La facilidad innata de Gerardo Diego y su increíble falta de autocrítica lo condujeron a menudo al terreno de lo irrelevante, como los catorce sonetos, rematados uno a uno por los sucesivos versos de otro soneto del poeta del siglo xvii Juan de Tassis: la Glosa a Villamediana de 1961. En seguida dio un paso más hacia lo risible y lo grotesco: La suerte o la muerte (1963), «El Cordobés» dilucidado (1966), los oligofrénicos villancicos de Versos divinos (1971). Deslumbrado por halagos y parabienes, no supo que a sus espaldas era el objeto predilecto de las burlas sangrientas de la sociedad literaria y los tertulianos del Café Gijón . El libro de 1966, dedicado al torero Manuel Benítez, comienza así: «El Cordobés /-¿lo ves, no lo ves?- / no es lo que es, / es lo que no es». Sin comentario.

Gerardo Diego era, además de poeta y profesor, un buen pianista. Los ejercicios de digitación, inofensivos e incluso necesarios sobre el teclado y a solas, son peligrosos en literatura cuando se publican. Quien quiera rendir culto a su memoria y hacer valer lo mejor de su legado debería publicar no unas obras completas sino una antología muy restrictiva.
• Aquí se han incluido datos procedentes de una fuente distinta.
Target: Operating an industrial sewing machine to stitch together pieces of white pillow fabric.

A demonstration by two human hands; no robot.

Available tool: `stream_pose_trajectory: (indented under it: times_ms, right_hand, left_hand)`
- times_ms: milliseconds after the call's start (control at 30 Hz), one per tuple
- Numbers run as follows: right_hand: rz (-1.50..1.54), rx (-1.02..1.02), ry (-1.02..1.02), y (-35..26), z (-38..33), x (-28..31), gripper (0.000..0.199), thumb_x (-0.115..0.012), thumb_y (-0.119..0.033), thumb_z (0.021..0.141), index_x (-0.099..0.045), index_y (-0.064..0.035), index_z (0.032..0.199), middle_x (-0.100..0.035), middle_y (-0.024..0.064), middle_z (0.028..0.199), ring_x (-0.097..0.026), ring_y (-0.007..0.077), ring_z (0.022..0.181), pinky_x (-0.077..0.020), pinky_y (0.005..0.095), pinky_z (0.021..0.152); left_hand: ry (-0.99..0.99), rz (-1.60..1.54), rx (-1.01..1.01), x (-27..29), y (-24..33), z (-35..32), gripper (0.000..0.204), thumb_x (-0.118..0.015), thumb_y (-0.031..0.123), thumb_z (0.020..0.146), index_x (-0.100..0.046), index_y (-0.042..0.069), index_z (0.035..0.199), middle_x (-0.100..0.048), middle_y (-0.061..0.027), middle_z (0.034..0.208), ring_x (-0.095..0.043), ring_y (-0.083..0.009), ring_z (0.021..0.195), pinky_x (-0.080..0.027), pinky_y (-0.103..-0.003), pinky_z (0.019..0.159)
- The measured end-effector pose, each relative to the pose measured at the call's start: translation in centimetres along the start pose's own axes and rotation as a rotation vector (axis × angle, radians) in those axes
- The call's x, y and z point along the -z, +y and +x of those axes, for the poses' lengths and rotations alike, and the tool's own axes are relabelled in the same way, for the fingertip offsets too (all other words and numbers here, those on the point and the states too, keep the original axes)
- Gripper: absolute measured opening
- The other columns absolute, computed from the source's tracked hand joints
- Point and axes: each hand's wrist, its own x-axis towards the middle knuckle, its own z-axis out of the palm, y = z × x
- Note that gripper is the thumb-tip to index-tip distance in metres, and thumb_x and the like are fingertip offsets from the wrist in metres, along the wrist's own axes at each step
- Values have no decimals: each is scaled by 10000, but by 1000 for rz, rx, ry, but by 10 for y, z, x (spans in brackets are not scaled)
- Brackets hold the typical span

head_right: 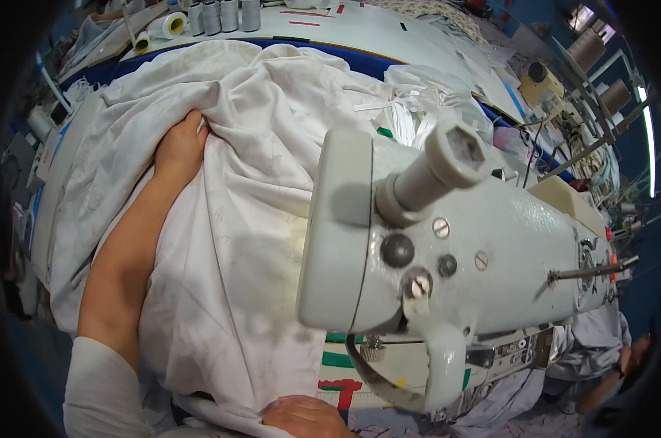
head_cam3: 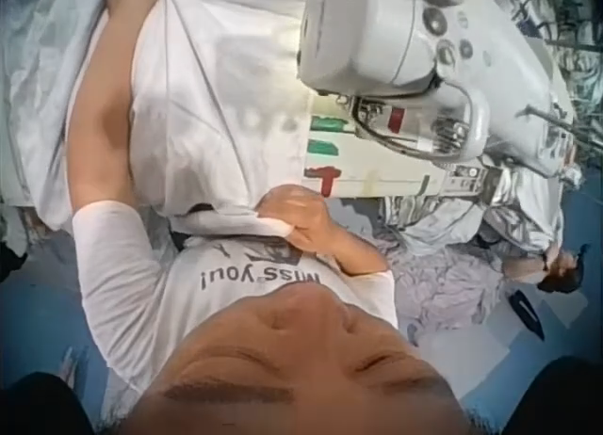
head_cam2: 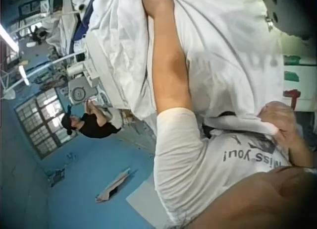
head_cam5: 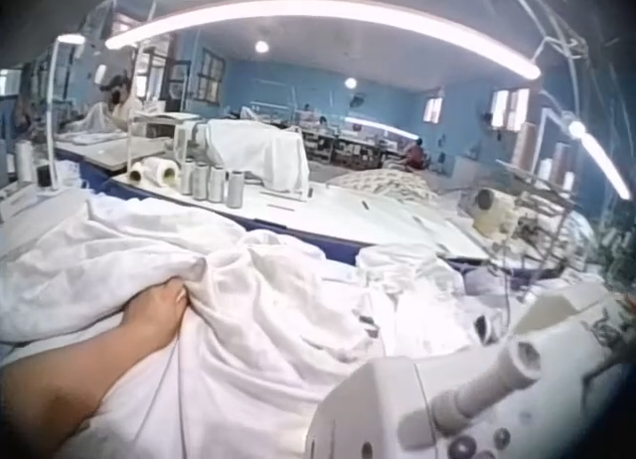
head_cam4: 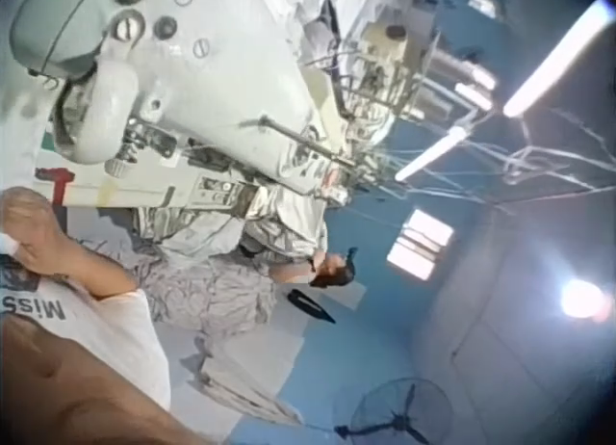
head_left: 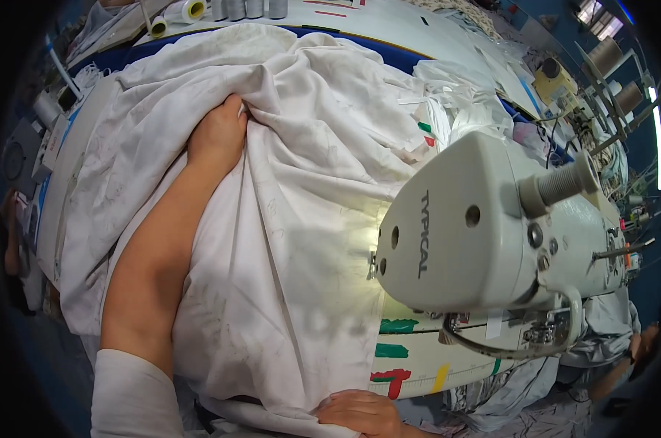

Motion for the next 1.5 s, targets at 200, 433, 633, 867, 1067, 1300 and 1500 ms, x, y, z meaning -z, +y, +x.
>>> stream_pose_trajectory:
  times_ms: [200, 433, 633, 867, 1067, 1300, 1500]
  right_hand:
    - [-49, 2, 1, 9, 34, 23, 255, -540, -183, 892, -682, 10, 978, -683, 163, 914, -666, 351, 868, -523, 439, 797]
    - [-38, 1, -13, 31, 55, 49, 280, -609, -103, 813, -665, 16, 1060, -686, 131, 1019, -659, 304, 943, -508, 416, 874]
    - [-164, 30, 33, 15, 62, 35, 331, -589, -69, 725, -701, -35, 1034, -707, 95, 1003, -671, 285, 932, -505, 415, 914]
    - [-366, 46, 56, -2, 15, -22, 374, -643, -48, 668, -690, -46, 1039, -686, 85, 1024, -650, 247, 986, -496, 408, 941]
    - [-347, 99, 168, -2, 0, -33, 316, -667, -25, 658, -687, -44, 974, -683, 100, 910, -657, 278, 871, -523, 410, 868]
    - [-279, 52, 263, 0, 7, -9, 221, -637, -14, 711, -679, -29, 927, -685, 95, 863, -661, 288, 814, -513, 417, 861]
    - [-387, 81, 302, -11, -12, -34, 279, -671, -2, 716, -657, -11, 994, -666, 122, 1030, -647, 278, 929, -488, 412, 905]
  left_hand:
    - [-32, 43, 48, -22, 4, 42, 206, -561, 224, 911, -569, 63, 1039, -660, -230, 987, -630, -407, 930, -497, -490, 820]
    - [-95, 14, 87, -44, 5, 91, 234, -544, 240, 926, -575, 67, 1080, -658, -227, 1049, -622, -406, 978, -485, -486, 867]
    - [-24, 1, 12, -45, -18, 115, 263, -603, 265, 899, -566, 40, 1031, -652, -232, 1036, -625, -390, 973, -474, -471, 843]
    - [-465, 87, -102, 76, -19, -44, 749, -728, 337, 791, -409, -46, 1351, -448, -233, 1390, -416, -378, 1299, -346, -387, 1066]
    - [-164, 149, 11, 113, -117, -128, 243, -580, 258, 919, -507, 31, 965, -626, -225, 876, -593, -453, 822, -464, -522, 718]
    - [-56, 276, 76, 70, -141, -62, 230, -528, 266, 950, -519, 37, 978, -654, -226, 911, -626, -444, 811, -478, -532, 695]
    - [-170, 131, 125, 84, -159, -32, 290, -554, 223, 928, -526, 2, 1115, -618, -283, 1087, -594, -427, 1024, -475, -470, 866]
En ella cabrian, sin duda, los sonetos de Alondra de verdad (1941), dedicados a paisajes y ciudades de España, a grandes músicos (Beethoven, Debussy, Scriabin, Schubert) o al amor, algunos memorables, como «Insomnio» o «Sucesiva». También otros excelentes poemas, como «Revelación de Mozart», de Cementerio civil (1972).

La poesía, como «el Cordobés», es o no es. No es si no logra ser una síntesis química de emoción y pensamiento, combinados en un acto de intensidad que aporta un destello de revelación. Esos momentos son ineludibles e imperativos, no ocurren todos los días, no se pueden forzar ni sustituir por mañas y maestrías de prestidigitador y ocurrencias de gracioso profesional. Un Gerardo en cien poemas bien escogidos no correría el riesgo, como esta edición, de recordarnos un título de Calderón: No hay cosa como callar.